:: DATASET ENTRIES ::

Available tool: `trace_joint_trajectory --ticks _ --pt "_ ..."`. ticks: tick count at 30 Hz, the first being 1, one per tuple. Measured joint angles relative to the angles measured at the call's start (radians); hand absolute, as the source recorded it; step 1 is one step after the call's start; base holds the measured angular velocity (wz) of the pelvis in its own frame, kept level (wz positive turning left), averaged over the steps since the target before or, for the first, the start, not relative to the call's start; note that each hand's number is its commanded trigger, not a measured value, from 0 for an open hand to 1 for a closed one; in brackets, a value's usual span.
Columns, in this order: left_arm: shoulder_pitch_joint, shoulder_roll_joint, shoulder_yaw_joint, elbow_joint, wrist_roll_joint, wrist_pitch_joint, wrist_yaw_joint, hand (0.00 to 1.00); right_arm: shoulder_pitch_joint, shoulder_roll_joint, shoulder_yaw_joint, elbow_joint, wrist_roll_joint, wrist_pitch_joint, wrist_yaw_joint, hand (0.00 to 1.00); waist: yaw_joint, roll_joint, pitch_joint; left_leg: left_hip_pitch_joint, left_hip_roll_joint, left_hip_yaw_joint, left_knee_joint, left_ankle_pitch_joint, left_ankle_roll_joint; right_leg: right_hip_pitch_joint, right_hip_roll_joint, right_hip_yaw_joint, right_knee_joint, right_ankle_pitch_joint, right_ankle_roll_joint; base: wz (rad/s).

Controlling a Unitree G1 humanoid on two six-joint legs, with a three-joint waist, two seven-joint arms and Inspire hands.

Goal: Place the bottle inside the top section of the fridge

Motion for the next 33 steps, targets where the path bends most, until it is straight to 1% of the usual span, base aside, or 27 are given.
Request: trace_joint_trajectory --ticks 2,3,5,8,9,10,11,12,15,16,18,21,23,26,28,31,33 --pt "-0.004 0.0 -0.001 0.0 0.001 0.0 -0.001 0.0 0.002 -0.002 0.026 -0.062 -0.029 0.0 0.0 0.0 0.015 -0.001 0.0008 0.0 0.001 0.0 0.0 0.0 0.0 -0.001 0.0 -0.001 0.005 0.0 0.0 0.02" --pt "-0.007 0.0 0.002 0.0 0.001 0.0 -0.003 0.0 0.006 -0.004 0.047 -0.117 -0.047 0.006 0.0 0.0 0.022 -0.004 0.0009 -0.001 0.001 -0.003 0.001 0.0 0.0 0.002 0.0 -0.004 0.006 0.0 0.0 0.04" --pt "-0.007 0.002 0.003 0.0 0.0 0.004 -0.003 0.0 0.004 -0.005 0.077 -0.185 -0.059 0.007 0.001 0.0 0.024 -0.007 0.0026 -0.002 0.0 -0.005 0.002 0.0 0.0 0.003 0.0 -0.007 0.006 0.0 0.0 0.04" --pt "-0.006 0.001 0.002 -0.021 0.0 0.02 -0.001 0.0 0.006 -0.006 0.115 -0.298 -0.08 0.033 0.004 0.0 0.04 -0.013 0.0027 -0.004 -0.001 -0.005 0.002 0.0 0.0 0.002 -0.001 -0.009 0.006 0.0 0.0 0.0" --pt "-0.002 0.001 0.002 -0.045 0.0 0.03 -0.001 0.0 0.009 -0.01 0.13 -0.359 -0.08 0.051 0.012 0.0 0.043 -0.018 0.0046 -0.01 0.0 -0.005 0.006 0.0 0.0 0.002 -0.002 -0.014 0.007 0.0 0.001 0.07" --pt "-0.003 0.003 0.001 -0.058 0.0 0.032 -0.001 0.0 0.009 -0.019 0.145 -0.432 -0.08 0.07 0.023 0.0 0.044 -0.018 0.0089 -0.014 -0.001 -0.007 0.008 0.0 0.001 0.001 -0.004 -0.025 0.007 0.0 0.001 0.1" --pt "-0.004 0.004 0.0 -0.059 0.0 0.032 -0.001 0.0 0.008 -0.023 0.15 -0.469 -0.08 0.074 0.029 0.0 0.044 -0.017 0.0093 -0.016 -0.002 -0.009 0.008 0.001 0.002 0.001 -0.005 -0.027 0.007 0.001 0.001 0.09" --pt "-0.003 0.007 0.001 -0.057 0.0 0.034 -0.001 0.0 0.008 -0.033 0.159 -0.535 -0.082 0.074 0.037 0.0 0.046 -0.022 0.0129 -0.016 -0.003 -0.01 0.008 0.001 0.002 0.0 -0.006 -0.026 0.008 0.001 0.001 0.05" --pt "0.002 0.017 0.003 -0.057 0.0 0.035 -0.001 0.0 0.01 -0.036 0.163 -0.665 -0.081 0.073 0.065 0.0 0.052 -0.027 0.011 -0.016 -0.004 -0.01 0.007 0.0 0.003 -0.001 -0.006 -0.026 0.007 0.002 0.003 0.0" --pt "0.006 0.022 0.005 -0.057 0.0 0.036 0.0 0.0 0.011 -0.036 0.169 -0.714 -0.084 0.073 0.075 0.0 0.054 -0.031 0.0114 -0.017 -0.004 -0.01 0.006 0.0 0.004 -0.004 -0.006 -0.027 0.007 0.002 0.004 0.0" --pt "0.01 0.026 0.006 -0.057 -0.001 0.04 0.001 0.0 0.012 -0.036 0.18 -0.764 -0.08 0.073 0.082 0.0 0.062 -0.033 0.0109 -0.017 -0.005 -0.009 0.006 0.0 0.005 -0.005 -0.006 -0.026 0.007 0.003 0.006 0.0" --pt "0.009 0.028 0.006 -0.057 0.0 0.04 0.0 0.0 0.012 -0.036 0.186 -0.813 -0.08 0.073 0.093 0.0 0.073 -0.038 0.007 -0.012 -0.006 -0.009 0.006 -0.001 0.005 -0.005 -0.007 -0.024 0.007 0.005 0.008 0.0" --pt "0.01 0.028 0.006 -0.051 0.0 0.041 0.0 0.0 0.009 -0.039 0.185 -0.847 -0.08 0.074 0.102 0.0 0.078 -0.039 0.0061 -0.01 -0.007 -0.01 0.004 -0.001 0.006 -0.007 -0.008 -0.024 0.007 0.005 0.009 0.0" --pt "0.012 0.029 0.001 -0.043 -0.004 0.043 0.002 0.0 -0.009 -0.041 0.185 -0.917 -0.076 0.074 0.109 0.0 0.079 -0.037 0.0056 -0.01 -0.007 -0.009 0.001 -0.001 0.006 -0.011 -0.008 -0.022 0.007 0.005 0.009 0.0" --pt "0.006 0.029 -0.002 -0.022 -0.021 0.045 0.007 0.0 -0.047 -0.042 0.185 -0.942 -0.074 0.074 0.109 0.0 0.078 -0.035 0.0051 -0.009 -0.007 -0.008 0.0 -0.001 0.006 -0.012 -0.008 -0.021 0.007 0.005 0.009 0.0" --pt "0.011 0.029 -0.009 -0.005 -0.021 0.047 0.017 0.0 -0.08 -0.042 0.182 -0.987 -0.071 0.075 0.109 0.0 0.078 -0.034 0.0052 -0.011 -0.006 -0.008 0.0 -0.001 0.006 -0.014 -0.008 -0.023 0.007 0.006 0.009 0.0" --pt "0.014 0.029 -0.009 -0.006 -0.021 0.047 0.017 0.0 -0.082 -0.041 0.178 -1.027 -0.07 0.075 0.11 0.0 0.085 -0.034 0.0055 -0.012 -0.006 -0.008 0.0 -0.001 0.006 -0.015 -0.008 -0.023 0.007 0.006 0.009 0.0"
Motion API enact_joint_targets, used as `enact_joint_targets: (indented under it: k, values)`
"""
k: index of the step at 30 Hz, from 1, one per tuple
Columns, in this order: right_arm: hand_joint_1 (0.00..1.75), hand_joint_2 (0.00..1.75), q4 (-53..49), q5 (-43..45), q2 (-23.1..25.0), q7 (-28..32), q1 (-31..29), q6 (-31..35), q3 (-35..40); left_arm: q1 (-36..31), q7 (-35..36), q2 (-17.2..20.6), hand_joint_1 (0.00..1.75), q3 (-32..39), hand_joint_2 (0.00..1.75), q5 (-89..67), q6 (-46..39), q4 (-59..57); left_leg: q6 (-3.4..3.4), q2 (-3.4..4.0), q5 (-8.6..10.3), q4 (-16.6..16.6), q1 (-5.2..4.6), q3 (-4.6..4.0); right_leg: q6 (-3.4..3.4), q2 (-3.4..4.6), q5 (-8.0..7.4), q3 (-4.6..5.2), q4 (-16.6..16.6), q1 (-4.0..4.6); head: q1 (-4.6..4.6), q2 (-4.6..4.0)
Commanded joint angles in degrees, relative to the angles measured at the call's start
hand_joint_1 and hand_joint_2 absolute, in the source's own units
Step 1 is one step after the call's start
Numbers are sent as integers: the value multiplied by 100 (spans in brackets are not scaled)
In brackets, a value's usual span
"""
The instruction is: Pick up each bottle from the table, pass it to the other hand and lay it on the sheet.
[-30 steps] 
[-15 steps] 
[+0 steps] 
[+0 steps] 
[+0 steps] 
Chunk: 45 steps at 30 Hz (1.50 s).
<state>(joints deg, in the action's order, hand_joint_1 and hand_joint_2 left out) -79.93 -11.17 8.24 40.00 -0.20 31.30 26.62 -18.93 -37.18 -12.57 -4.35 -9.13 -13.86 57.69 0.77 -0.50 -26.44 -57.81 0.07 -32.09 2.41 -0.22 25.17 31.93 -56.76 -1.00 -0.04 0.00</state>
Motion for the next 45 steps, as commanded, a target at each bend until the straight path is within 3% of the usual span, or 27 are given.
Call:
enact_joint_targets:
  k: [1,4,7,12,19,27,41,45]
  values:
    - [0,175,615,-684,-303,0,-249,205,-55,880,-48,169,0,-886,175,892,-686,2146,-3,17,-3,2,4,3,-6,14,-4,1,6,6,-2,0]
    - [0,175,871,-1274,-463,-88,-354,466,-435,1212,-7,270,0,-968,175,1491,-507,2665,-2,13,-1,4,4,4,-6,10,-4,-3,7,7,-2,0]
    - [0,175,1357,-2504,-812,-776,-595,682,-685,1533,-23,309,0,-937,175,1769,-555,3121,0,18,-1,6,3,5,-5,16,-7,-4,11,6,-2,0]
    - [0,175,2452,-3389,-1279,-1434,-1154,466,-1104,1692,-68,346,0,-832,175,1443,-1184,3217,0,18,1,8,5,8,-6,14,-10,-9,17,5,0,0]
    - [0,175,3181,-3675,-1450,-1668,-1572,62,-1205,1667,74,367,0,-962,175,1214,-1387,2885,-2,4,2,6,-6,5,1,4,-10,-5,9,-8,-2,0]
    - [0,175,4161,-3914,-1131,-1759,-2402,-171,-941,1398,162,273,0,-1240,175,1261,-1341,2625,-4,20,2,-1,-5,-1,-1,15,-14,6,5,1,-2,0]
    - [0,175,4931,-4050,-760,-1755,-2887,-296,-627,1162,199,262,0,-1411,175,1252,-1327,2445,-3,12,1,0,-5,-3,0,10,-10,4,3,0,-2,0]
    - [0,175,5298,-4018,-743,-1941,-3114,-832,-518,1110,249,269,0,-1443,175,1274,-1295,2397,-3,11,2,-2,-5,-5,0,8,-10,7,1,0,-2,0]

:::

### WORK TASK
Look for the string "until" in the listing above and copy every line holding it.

### COMPLETED TASK
Motion for the next 33 steps, targets where the path bends most, until it is straight to 1% of the usual span, base aside, or 27 are given.
Motion for the next 45 steps, as commanded, a target at each bend until the straight path is within 3% of the usual span, or 27 are given.

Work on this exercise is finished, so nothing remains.